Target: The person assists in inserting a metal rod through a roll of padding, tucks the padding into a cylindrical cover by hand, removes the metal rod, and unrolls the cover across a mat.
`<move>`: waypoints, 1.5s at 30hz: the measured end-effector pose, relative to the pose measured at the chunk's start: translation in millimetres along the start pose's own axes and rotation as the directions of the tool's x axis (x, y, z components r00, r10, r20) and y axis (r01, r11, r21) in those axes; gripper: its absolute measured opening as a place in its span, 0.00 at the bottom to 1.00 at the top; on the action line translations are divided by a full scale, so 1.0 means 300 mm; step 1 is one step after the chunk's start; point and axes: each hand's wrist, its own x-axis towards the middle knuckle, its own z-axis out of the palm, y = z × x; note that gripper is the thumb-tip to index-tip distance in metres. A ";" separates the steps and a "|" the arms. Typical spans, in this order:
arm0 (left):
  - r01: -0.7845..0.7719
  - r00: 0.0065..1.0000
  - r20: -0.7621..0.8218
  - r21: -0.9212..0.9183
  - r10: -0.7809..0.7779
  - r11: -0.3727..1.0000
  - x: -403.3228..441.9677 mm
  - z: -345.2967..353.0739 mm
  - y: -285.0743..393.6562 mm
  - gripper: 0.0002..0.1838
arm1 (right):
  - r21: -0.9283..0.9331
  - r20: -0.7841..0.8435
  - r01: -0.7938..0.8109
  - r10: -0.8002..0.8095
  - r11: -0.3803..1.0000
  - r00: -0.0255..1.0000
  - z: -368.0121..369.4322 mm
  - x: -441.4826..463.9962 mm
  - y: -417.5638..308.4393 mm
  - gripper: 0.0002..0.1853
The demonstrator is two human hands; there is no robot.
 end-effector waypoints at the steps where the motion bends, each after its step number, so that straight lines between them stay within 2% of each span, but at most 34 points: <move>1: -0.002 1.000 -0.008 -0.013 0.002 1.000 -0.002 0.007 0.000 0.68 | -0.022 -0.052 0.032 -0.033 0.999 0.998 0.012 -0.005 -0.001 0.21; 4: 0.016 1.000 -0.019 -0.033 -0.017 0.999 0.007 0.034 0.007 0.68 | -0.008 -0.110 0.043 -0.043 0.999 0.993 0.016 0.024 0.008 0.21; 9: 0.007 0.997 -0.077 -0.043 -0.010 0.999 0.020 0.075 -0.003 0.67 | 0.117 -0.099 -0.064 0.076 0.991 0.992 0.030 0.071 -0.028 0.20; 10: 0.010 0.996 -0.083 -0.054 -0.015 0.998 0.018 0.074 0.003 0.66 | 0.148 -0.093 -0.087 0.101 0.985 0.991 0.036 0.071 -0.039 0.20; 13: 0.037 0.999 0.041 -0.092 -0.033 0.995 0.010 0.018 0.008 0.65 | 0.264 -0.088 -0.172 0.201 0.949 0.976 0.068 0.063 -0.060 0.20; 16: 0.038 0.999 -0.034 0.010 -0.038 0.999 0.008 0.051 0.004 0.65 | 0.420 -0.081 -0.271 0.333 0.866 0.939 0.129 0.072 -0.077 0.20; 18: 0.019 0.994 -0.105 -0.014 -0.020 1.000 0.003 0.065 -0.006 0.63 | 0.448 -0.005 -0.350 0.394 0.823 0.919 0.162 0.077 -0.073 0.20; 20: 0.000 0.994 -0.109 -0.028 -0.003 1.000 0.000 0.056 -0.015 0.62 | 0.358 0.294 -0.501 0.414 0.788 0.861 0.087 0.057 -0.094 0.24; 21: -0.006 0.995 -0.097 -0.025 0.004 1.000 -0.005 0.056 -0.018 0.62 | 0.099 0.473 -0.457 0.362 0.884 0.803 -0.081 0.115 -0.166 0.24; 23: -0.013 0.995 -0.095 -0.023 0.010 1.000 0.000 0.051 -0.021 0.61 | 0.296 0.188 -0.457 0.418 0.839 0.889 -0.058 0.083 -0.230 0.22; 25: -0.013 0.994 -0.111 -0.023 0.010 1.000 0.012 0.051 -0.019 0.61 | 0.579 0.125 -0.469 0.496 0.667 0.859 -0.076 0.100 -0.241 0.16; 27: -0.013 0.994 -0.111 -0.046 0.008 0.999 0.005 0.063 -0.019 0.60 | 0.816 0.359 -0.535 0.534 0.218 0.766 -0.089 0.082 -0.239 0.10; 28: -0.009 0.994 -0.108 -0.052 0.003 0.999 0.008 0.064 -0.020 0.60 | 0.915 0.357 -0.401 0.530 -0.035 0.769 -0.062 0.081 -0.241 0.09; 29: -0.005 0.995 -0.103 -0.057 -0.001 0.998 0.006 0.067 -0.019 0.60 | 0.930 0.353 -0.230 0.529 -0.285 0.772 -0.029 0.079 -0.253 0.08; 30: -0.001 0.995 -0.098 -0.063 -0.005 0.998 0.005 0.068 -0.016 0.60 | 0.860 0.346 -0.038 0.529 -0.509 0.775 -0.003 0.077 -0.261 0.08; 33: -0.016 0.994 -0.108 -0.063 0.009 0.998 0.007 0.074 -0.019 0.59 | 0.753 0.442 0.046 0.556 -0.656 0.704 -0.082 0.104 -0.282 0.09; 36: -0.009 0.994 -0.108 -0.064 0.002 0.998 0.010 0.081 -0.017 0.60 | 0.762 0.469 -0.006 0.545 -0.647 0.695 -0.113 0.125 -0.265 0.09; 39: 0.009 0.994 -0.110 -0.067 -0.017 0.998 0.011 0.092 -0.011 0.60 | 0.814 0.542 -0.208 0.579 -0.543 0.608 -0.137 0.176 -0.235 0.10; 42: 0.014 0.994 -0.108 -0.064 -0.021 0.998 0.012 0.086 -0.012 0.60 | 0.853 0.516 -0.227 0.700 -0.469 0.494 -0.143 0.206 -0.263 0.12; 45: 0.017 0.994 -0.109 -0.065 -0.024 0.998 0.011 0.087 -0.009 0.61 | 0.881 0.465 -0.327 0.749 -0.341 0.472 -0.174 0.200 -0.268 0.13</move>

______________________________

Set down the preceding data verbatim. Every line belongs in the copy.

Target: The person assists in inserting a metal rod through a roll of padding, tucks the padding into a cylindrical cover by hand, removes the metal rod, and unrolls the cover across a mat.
`<move>`: waypoints, 1.5s at 30hz: the measured end-effector pose, relative to the pose measured at the chunk's start: translation in millimetres along the start pose's own axes and rotation as the directions of the tool's x axis (x, y, z components r00, r10, r20) and y axis (r01, r11, r21) in those axes; gripper: its absolute measured opening as a place in its span, 0.00 at the bottom to 1.00 at the top; on the action line translations are divided by a full scale, so 1.0 means 300 mm; step 1 is one step after the chunk's start; point and axes: each hand's wrist, its own x-axis towards the middle knuckle, its own z-axis out of the palm, y = z × x; note that gripper is the thumb-tip to index-tip distance in metres. A ";" separates the steps and a "|" the arms. Typical spans, in this order:
arm0 (left):
  - r01: -0.7845..0.7719
  - r00: 0.0065..1.0000
  - r20: -0.7621..0.8218
  - r21: -0.9212..0.9183
  - r10: -0.7809..0.7779
  - r11: -0.3727..1.0000
  - x: -403.3228..441.9677 mm
  - z: -345.2967..353.0739 mm
  - y: -285.0743..393.6562 mm
  - gripper: 0.0002..0.1838
arm1 (right):
  - r21: -0.9283..0.9331
  - r20: -0.7841..0.8435
  - r01: -0.7938..0.8109
  - r10: -0.8002..0.8095
  - r11: -0.3803..1.0000
  - r00: -0.0255..1.0000
  - z: -368.0121..369.4322 mm
  - x: -441.4826..463.9962 mm
  - y: -417.5638..308.4393 mm
  - gripper: 0.0002..0.1853
The demonstrator is two human hands; there is no robot.
 end-effector waypoints at the steps where the motion bends, each after its step number, so that straight lines between them stay within 2% of each span, but at most 34 points: <move>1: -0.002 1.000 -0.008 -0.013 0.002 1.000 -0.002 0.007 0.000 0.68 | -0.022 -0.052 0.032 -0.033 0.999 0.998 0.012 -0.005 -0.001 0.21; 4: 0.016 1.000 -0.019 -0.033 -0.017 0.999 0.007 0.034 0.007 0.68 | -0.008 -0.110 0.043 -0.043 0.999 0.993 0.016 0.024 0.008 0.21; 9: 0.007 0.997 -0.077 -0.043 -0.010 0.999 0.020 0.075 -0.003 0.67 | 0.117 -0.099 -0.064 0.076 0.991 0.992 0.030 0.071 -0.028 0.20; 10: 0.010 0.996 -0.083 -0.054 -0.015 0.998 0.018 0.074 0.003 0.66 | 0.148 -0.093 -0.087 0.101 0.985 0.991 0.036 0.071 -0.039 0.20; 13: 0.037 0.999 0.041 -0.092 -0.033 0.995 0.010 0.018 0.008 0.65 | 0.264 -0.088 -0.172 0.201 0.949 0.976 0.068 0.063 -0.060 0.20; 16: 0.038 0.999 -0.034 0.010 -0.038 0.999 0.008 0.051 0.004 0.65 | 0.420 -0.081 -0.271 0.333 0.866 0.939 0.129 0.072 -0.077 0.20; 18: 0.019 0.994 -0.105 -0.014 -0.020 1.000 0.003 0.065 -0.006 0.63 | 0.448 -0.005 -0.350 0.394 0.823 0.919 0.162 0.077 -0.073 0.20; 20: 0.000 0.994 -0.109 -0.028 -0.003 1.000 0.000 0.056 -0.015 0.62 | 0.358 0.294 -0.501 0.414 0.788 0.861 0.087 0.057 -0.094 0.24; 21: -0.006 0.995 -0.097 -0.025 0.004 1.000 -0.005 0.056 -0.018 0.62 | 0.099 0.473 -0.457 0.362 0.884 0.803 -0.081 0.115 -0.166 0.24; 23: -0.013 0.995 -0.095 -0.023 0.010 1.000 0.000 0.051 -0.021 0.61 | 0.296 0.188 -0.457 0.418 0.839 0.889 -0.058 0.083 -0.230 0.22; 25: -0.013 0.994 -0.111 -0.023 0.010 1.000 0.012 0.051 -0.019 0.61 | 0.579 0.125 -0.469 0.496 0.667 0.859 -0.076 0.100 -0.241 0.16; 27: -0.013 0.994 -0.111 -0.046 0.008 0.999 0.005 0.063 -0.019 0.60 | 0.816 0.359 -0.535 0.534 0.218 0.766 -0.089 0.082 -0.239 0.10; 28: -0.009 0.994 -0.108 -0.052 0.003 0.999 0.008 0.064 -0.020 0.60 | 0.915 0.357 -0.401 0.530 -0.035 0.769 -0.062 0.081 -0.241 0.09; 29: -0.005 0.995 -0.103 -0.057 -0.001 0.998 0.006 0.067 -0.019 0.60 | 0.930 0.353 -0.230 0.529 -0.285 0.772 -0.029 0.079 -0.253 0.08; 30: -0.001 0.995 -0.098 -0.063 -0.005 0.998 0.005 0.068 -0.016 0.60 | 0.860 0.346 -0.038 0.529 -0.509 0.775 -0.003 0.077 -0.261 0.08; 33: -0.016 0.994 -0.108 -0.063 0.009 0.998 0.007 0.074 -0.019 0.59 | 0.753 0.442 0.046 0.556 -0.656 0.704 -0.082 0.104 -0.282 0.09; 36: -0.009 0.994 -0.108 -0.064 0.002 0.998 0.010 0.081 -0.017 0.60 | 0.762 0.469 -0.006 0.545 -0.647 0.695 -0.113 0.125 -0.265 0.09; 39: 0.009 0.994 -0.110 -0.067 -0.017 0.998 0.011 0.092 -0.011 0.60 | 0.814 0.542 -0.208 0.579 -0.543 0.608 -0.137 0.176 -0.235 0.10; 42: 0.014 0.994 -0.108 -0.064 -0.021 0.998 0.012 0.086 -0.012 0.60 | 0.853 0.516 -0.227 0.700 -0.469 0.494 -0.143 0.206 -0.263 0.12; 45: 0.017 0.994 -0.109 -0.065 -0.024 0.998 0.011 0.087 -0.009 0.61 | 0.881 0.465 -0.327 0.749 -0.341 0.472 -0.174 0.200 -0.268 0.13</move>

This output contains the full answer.